According to the New York Times, some scientists believe that Dr. Shi's "risky experiments" with bat coronaviruses that were conducted at Wuhan Institute of Virology may have been the source of COVID-19, which has taken the lives of 3.81 million people worldwide to date. Twenty-four scientists from the U.S., Europe, Australia, and Japan, led by Jamie Metzl, senior fellow at the Atlantic Council think tank, have come together to openly call for an unbiased investigation into the Wuhan lab leak theory, Reuters reported in April. Dr. Shi appears to have felt the pressure to disprove the theory.
"How on earth can I offer up evidence for something where there is no evidence?" Dr. Shi said angrily during what the NYTimes called a "brief, unscheduled conversation." China's "bat woman" added in a text message, "I don't know how the world has come to this, constantly pouring filth on an innocent scientist."
The NYTimes report added that in a "rare interview over email," Dr. Shi called the allegations of the Wuhan lab leak theory and the report that several Wuhan scientists had fallen ill in November as baseless. She insists that the Wuhan lab where she works is not the source of COVID-19. However, China's refusal to allow international investigators beyond the lab's deepest corridors make it difficult to believe Dr. Shi's claims, especially when the Wuhan Institute of Virology lab is known to be working on bat coronaviruses.
As China continues to face mounting pressure from international leaders and governments to open up their doors and support an unbiased investigation into the Wuhan lab leak theory, Dr. Shi appears to have bought them some time with her denial. Red State argues that despite the Chinese Communist Party's affinity for secrecy and control, transparency must still be demanded of them. Especially when people like Dr. Shi are complicit in hiding the truth about the virus that caused a global pandemic.
Most recently, a Chinese defector had provided information to U.S. investigators about the Wuhan lab leak theory, which was confirmed by U.S. intelligence. China may be growing anxious that their cover will soon be blown by Western investigators. The Wuhan lab leak theory regained traction this year for a reason and that reason are the clues that point to how Wuhan scientists are truly engaged in the development of deadly, more dangerous viruses. In fact, it has been reported on by the media in the last decade.

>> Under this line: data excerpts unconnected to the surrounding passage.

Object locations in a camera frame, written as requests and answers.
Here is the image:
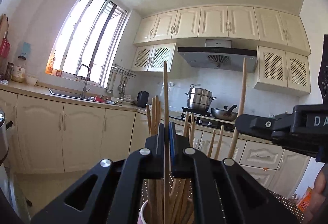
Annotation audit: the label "stack of white dishes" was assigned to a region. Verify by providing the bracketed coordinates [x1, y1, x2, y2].
[110, 94, 135, 106]

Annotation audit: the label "cream upper wall cabinet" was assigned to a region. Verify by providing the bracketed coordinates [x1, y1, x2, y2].
[133, 6, 311, 56]

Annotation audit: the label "black electric kettle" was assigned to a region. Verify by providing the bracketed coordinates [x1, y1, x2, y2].
[137, 91, 150, 108]

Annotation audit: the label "dark rice cooker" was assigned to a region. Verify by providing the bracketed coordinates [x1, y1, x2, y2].
[0, 109, 14, 164]

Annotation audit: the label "small dark jar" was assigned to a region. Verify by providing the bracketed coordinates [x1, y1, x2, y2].
[5, 62, 15, 81]

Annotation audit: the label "wall utensil rail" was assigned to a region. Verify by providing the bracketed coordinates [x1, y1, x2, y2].
[106, 63, 136, 95]

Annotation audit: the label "round polka-dot table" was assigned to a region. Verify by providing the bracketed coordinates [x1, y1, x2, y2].
[141, 179, 306, 224]

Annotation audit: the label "steel wok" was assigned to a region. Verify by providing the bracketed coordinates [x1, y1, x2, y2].
[211, 104, 238, 122]

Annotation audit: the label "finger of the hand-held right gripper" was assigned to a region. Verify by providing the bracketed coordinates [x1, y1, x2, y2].
[234, 112, 294, 138]

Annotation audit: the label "black range hood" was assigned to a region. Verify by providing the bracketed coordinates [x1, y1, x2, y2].
[177, 39, 258, 68]

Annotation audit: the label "wooden cutting board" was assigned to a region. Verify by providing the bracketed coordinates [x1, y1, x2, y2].
[0, 14, 10, 61]

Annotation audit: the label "large lattice door cabinet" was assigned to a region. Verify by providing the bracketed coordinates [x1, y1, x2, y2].
[254, 45, 311, 98]

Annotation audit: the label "large pale jar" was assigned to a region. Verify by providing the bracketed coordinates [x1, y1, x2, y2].
[11, 55, 27, 83]

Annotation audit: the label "orange bottle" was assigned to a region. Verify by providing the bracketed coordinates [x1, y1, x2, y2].
[46, 56, 56, 74]

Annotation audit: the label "pink cup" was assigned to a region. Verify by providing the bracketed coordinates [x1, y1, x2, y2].
[138, 198, 196, 224]

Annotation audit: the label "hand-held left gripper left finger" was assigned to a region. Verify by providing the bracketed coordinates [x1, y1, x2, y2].
[31, 123, 165, 224]

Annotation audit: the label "sliding window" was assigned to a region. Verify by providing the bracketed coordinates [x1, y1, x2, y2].
[52, 0, 128, 88]

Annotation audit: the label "bunch of wooden chopsticks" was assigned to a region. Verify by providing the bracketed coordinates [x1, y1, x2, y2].
[146, 95, 226, 224]

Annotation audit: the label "black gas stove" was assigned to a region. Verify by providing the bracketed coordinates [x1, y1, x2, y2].
[169, 107, 237, 130]

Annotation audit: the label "cream lower kitchen cabinets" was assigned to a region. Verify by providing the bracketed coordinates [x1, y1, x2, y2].
[0, 84, 312, 199]

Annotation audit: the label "steel sink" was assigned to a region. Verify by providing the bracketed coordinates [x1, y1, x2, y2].
[49, 88, 114, 102]

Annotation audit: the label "person's right hand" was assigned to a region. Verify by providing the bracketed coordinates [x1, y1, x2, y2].
[314, 162, 328, 223]

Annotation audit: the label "small lattice door cabinet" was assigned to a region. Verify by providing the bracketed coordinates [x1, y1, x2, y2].
[131, 43, 177, 73]

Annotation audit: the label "red utensil holder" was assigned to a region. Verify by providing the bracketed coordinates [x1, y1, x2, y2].
[0, 31, 12, 58]

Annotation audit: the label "single wooden chopstick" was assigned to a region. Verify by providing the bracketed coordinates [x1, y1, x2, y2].
[228, 57, 248, 161]
[163, 61, 171, 224]

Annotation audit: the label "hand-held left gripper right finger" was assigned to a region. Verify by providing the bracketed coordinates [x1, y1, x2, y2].
[168, 122, 305, 224]

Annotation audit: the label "orange box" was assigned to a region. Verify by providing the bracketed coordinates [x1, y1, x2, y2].
[297, 186, 314, 213]

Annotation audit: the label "steel steamer pot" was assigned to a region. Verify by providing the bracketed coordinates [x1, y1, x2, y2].
[184, 84, 217, 112]

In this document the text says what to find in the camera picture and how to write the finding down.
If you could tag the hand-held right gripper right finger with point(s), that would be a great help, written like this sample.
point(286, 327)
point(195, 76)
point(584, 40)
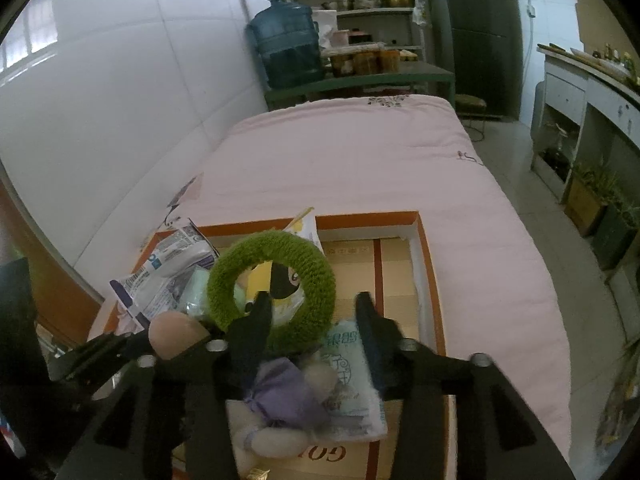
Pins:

In 2015, Vice ran a story on how scientists have "created a hybrid version of a virus that could be the world's next pandemic, a 'SARS 2.0'" through gain of function research. It has raised ethical questions, with Paris Pasteur Institute virologist Simon Wain-Hobson offering an ominous warning: "If the virus escaped, nobody could predict the trajectory."
Dr. Ralph Baric, an epidemiology professor at the University of North Carolina, Chapel Hill who worked with China's "bat woman" in studying coronaviruses said that the new "highly pathogenic" virus that they were studying "grew equally well to SARS in human cells. It resisted all vaccines and immunotherapy, too." His statements confirm what Dr. Shi denies: that coronavirus studies were in fact being conducted at the Wuhan lab.
Interestingly, back in 2017, prior to former President Donald Trump's presidency, Dr. Anthony Fauci, whose National Institutes of Health funded the EcoHealth Alliance which in turn granted funding to the Wuhan Institute of Virology for gain of function experiments, predicted that the then-new Head of State will "no doubt" be faced with a "surprise infectious disease outbreak."
All of these details seem to indicate that COVID-19 didn't just accidentally happened., and that the pandemic wasn't a surprise.